Le moabi, un immense acteur

Il est des acteurs retors ! C'était le cas du moabi, personnage central du film "Il était une forêt". Lors du tournage, Francis Hallé a découvert qu'il s'agissait d'un arbre unitaire, comme l'araucaria ou le palmier, et non coloniaire. Autrement dit, "un arbre qui ne réitère jamais son architecture".


3 questions à…Luc Jacquet, réalisateur du film Il était une forêt
"J'avais envie d'amener le génie végétal dans une salle de cinéma"
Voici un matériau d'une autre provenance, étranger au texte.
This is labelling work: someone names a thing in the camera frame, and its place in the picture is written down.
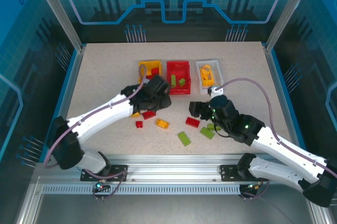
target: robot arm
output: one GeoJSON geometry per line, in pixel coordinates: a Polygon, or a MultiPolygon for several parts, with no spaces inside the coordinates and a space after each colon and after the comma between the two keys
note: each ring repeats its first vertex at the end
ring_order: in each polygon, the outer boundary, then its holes
{"type": "Polygon", "coordinates": [[[68,120],[57,117],[52,122],[51,130],[47,137],[47,146],[49,148],[60,135],[80,121],[80,124],[74,127],[53,151],[53,156],[61,169],[77,166],[90,170],[99,176],[107,176],[111,167],[107,158],[100,152],[86,151],[83,148],[83,143],[99,130],[117,120],[129,117],[133,113],[141,111],[155,112],[171,105],[169,83],[161,76],[154,76],[143,85],[135,96],[125,100],[135,92],[138,86],[126,87],[107,103],[83,115],[68,120]]]}
{"type": "Polygon", "coordinates": [[[267,178],[286,184],[301,191],[310,201],[328,207],[337,187],[337,179],[322,167],[336,172],[336,159],[327,160],[311,154],[279,137],[281,144],[276,140],[272,130],[262,121],[250,115],[239,114],[232,101],[223,95],[223,90],[214,91],[214,89],[209,89],[210,102],[190,103],[191,115],[211,120],[235,141],[262,150],[287,165],[267,162],[255,155],[245,154],[237,165],[239,174],[245,176],[248,172],[257,178],[267,178]],[[314,160],[315,163],[291,150],[314,160]]]}

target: green lego brick
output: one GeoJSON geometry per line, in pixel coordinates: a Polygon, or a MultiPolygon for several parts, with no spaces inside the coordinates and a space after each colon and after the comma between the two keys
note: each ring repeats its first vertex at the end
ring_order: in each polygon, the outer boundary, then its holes
{"type": "Polygon", "coordinates": [[[176,78],[175,75],[171,75],[171,86],[176,87],[176,78]]]}
{"type": "Polygon", "coordinates": [[[200,133],[209,138],[210,140],[214,137],[214,133],[205,127],[201,128],[200,133]]]}
{"type": "Polygon", "coordinates": [[[185,132],[180,132],[178,134],[179,139],[181,140],[181,142],[183,143],[184,146],[190,145],[191,144],[191,140],[187,137],[185,132]]]}
{"type": "Polygon", "coordinates": [[[182,87],[182,86],[184,86],[185,84],[186,84],[186,80],[183,79],[183,78],[181,78],[181,79],[179,80],[179,86],[182,87]]]}
{"type": "MultiPolygon", "coordinates": [[[[207,124],[207,129],[208,130],[211,130],[211,131],[214,131],[214,124],[207,124]]],[[[216,126],[216,130],[217,131],[220,131],[221,130],[221,127],[219,127],[218,125],[216,126]]]]}

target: red tray
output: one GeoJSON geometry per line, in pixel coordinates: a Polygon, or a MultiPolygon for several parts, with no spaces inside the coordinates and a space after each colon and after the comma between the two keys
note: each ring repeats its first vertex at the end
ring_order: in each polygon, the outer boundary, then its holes
{"type": "Polygon", "coordinates": [[[166,63],[167,73],[166,77],[171,84],[171,75],[175,75],[176,87],[171,87],[170,95],[176,94],[191,94],[191,77],[190,77],[190,64],[188,61],[170,61],[166,63]],[[185,79],[184,86],[179,86],[179,80],[185,79]]]}

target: glass panel
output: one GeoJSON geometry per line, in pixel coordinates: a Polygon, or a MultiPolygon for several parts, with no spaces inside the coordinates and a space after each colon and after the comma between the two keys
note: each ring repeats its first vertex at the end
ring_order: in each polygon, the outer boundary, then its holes
{"type": "Polygon", "coordinates": [[[84,43],[266,41],[288,0],[61,0],[84,43]]]}
{"type": "Polygon", "coordinates": [[[304,142],[337,155],[337,0],[301,0],[275,46],[304,142]]]}
{"type": "Polygon", "coordinates": [[[0,5],[0,222],[14,223],[74,49],[46,0],[0,5]]]}

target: speckled white tabletop
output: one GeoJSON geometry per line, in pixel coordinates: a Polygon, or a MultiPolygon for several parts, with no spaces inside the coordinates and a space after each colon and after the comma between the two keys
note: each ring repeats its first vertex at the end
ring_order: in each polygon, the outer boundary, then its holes
{"type": "MultiPolygon", "coordinates": [[[[276,131],[289,139],[283,113],[277,98],[271,73],[260,42],[194,42],[194,43],[110,43],[87,44],[78,74],[68,118],[86,113],[109,101],[128,85],[137,84],[138,62],[161,60],[166,76],[167,60],[190,61],[191,95],[171,96],[172,105],[157,112],[137,129],[139,118],[119,120],[87,140],[85,146],[105,154],[220,154],[259,152],[232,139],[216,135],[212,140],[199,133],[209,122],[202,121],[198,129],[185,125],[190,101],[207,101],[199,94],[196,60],[218,59],[226,81],[247,77],[258,81],[271,99],[276,131]],[[154,122],[161,118],[170,123],[167,130],[154,122]],[[184,131],[191,144],[184,147],[177,134],[184,131]]],[[[250,114],[269,125],[266,100],[251,83],[233,83],[225,95],[240,113],[250,114]]]]}

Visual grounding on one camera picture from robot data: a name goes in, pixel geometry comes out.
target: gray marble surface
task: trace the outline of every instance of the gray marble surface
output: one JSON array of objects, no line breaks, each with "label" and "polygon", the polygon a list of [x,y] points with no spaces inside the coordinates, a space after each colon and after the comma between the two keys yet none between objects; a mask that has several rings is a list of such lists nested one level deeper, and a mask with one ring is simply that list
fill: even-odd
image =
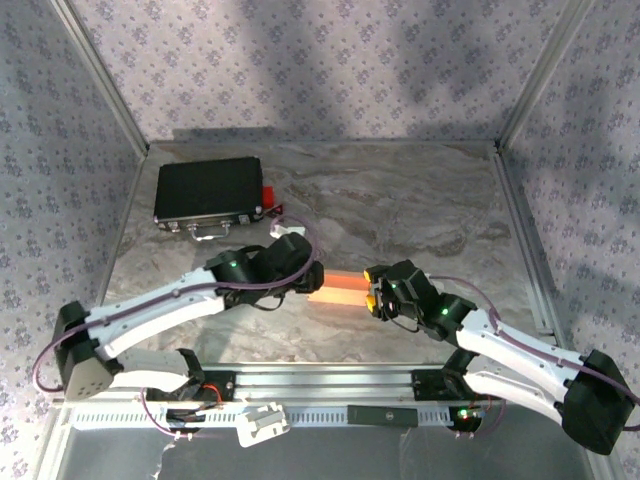
[{"label": "gray marble surface", "polygon": [[[105,302],[173,281],[222,250],[271,243],[267,222],[196,243],[187,233],[160,231],[152,220],[161,165],[244,155],[261,158],[265,185],[274,186],[286,211],[316,225],[326,268],[362,271],[410,258],[429,273],[476,283],[506,322],[535,334],[524,263],[484,149],[429,143],[154,145]],[[439,287],[477,300],[453,284]],[[239,307],[163,332],[144,346],[192,348],[202,363],[441,363],[453,351],[424,334],[381,323],[366,308],[309,303],[293,294],[276,312]]]}]

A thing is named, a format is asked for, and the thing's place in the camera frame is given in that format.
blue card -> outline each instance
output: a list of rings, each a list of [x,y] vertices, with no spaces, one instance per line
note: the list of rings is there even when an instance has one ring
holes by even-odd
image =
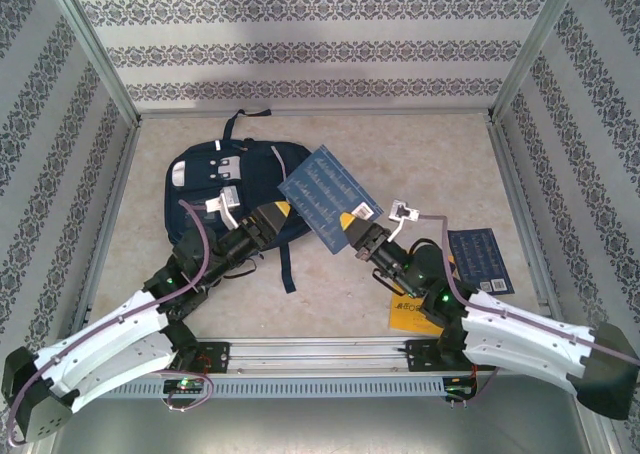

• Entre l'idée de départ de Francis Hallé et le visionnage de l'avant-première, quel regard portez-vous sur votre film avec un peu de recul ?
C'était une aventure un peu folle mais, curieusement, un film ressemble toujours aux premiers mots qu'on a prononcés à son sujet. J'ai été troublé en relisant les premiers écrits : tout est dedans ! J'avais envie que les spectateurs passent du temps dans les arbres, envie d'amener le génie végétal dans une salle de cinéma. Ce film est parti de l'émotion que j'ai ressentie en visant la forêt de Guyane avec Francis Hallé et j'ai eu envie de la partager. J'ai le sentiment d'avoir été extrêmement privilégié en m'immergeant dans ces forêts devenues rares.

• A quelles difficultés scénaristiques et techniques avez-vous été confronté ?
En premier lieu, au fait que le sujet n'était absolument pas cinématographique en soi ! Les végétaux bougent, ils sont prodigieusement et magnifiquement mobiles, mais pas du tout à notre échelle de temps. L'un des défis à relever était de pouvoir passer de l’infiniment court à l’infiniment long sur des gammes spatiales allant de l’extrêmement petit à l’extrêmement grand. Il fallait aussi aller très loin dans des mondes relativement inaccessibles. Mais nous avions particulièrement soigné les repérages. On peut même dire que notre deuxième voyage a été un "crash test" durant lequel on a détecté les problèmes. Comment entrer dans le point de vue des arbres et créer de l’empathie pour ces géants ? Chaque plan était un défi et aucun matériel n'était suffisant. Nous avons donc développé des prototypes comme l’Arbracam, un système de caméra sur cordes capable de faire des travellings à la dimension de ces forêts, ou un drone conçu pour travailler sur toute la partie supérieure des arbres. Nous avons aussi eu recours à des systèmes optiques très particuliers, comme le périscope.

• Pour votre prochain projet, renouvellerez-vous la démarche "cross media" qui donne une dimension innovante au film ?
A travers mon association Wild-Touch, j'ai souhaité amplifier le message en développant une logique de "méta-récit", c'est-à-dire en déclinant simultanément le sujet à travers de nombreux médias (webfeuilleton, participation d’artistes, vidéos pédagogiques…) pour augmenter la portée du plaidoyer. Mon prochain sujet s'y prêtera tout autant puisqu'il portera sur Claude Lorius, un éminent glaciologue qui a permis de découvrir le changement climatique. On y trouvera le souffle des premières expéditions polaires et le génie des scientifiques qui ont effectué les premiers carottages dans l'Antarctique. Mais cette nouvelle aventure nous entraînera bien au-delà du continent blanc…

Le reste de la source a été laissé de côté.